### YOUR TASK
The listing below begins with the first line you should copy; stop after the line containing "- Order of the", and drop every picture.
**** DATASET EXTRACT ****
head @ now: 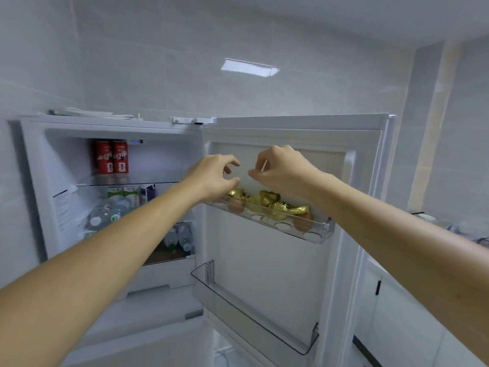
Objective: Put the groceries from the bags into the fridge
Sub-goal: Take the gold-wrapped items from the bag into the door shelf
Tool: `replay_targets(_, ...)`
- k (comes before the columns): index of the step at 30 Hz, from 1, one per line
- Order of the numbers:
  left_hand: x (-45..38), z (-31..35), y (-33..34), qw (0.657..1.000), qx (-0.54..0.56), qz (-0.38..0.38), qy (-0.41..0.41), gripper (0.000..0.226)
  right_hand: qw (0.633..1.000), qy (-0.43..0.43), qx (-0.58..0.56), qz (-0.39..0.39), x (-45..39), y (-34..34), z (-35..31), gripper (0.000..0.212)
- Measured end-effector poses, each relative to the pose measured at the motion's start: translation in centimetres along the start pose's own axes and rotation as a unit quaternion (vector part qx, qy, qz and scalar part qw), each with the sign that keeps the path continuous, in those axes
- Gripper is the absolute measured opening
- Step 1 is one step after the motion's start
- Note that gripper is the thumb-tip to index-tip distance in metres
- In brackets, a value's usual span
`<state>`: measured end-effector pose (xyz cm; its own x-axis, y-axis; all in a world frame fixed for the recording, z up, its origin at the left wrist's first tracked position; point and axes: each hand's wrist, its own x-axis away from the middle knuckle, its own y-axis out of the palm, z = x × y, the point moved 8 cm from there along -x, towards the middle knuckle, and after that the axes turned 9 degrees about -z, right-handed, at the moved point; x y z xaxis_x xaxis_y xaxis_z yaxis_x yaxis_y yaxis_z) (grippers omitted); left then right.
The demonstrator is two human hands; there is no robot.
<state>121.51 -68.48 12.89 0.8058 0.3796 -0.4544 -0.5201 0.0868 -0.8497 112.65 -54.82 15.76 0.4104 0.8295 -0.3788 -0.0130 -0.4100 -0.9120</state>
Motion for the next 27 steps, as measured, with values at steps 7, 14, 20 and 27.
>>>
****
### SOLVED PROBLEM
head @ now: 
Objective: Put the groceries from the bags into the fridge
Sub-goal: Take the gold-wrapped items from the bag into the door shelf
Tool: `replay_targets(_, ...)`
- k (comes before the columns): index of the step at 30 Hz, from 1, one per line
- Order of the numbers:

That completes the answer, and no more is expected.